Cardio, strength, and conditioning workouts and training exercises are integral for every athlete’s fitness and performance.
Regardless of the sport, although some athletes, such as pro runners, need cardio more than others, accelerating, maintaining top speeds, and decelerating are crucial training exercises.
For coaches, the problem is that there are so many approaches to cardio conditioning exercises, such as the Maximal Aerobic Speed (MAS) protocol. Some coaches use fitness testing scores (Yo-Yo, mile run, Bronco, etc.) as a basis for interval and distance times.
However, as many strength and conditioning coaches usually find out, more complex workouts aren’t always popular with professional athletes. Some just stick to what they know. Or go for a 5k run instead.
One of the best ways to keep it simple is with Minute Intervals.
What are Minute Intervals?
Most coaches and athletes are familiar with interval training.
Interval training “involves a series of high-intensity workouts interspersed with rest or relief periods,” with some of the most popular methods known as Fartlek training, Spin, and of course, High-intensity interval training (HIIT).

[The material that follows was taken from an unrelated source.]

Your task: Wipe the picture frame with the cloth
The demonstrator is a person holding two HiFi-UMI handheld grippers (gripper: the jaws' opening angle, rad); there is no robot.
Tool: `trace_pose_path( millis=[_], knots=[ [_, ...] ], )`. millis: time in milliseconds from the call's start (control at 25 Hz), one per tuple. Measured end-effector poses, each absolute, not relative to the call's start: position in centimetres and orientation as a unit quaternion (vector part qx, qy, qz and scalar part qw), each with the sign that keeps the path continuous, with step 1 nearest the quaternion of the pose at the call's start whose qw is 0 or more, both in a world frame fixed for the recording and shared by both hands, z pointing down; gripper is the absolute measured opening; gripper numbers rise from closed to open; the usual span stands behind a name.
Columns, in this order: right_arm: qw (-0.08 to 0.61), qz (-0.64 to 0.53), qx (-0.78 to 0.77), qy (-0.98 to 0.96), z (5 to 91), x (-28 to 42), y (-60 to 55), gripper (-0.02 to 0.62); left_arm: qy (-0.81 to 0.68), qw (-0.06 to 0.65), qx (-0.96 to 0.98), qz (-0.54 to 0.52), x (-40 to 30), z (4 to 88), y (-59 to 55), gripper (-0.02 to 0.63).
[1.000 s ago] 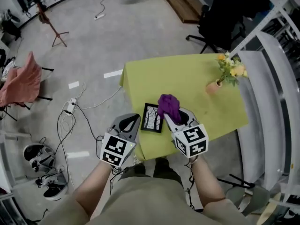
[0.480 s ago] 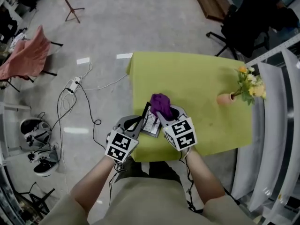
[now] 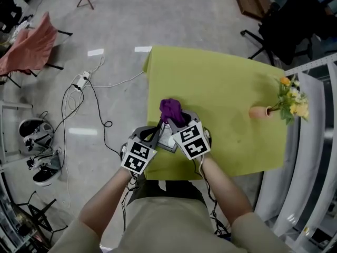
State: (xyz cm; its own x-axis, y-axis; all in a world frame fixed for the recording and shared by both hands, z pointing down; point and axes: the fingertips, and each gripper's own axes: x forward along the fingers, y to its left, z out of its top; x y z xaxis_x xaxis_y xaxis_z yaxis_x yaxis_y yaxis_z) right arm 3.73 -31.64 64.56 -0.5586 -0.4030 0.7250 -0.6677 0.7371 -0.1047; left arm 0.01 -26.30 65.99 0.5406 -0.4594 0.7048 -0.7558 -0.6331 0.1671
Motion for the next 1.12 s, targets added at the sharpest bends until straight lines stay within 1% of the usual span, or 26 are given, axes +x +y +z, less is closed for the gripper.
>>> trace_pose_path(
  millis=[200,360,520,720,960,1120],
  knots=[
    [0.388,0.162,0.297,-0.857,66.8,3.2,-31.3,0.124,-0.353,0.247,0.838,0.335,-0.2,67.9,-25.8,0.008],
    [0.422,0.128,0.287,-0.850,67.8,3.9,-30.7,0.121,-0.347,0.264,0.839,0.325,-0.3,68.0,-25.8,0.008],
    [0.459,0.095,0.279,-0.838,68.2,5.0,-29.9,0.118,-0.336,0.260,0.841,0.334,-0.3,68.0,-25.7,0.008],
    [0.478,0.108,0.284,-0.824,68.4,7.6,-28.7,0.115,-0.338,0.256,0.843,0.330,-0.3,68.0,-25.7,0.008],
    [0.468,0.153,0.327,-0.807,66.8,10.9,-27.9,0.114,-0.343,0.266,0.841,0.322,-0.2,68.0,-25.8,0.008],
    [0.388,0.180,0.350,-0.833,63.1,9.7,-27.8,0.110,-0.335,0.274,0.844,0.315,-0.2,67.7,-25.1,0.008]
  ],
)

When it comes to running and cardio, there are numerous other approaches, especially among top-performing coaches and strength and conditioning experts.
All of these exercises and protocols are designed to improve an athlete’s speed, performance, acceleration, and deceleration.
Let’s take a look at the top three 1 minute intervals you can implement with your athletes . . .
Top Three 1-Minute Interval Protocols for Cardio Training
#1: High-intensity, Longer rests
For this 1-minute interval, get your athletes to go high-intensity for 10 seconds (maximum effort, speed) and then rest for the remaining 50 (anaerobic alactic).
Repeat as many times as you want, or different athletes’ needs depending on training and fitness goals.
Gym-based (or bikes at home) are the best cardio exercise equipment, as athletes can push themselves harder than they could run outside or on a treadmill.
#2: Longer high-intensity bursts
Another minute interval protocol exercise for athletes is to go high-intensity for 20 seconds (maximum effort, speed) and rest for the remaining 40 (anaerobic alactic). Because it’s a longer burst of high intensity, it should start generating that lactic feeling in their legs.
Naturally, repeat as many times as needed. It all depends on whether it’s in-season or off-season and whether an athlete has been recently injured or has other specific training requirements.
Instead of bikes or treadmills, the best approach with this is running shuttle fashion ⏤ back-and-forth ⏤ for 20 seconds.
Athletes could do this over a 10-meter distance, for example. It’s better and easier on their legs and feet than sprinting for 20 seconds in a straight line, reducing the risk of a hamstring injury.
#3: 50 / 50 High-intensity: Rest split
This third approach isn’t as high-intensity. Instead, coach your athletes to push moderately hard (rather than max speed) for 30 seconds, then rest for the remaining 30.
Bikes or back-and-forth shuttle running are the best options for this type of workout.
Given these are cardio exercises, rowing machines are also an option too, depending on the muscle groups you want to train.
As far as the number of reps, the most effective approach is to start low for the most high-intensity version of this protocol (10 seconds on, 50 off) and increase (time allowing) 1 rep per week. So, you might start off with 10 reps and increase every week.
For the lower-intensity sessions, you could go for 10 to 15 reps at a time and increase accordingly every week.
Benefits of Minute Interval Training for Athletes
Simplicity: Every athlete will have their phone (with a timer they can set), or a smartwatch with the same features. Failing that, most gyms have clocks, and coaches running the sessions can set a stopwatch. There’s no reason minute interval training can’t be done anywhere in any sports environment.
Equipment: Any cardio equipment will do the job: treadmill, bike, rowing machine, stair climber, and of course, running either outside or inside. Again, making this approach as simple and easy to implement as possible.
Easy to program: For every minute interval session, you can start with 10, a nice round number. Makes it easier to remember for coaches and athletes, and then they know they’ve only got to do this for 10 minutes. Make sure to warm up first, of course!
Plus, if an athlete only has a 5-minute window between one training session and another, they can at least fit 5 reps in.
We hope you’ve found our article on the minute interval approach to training useful.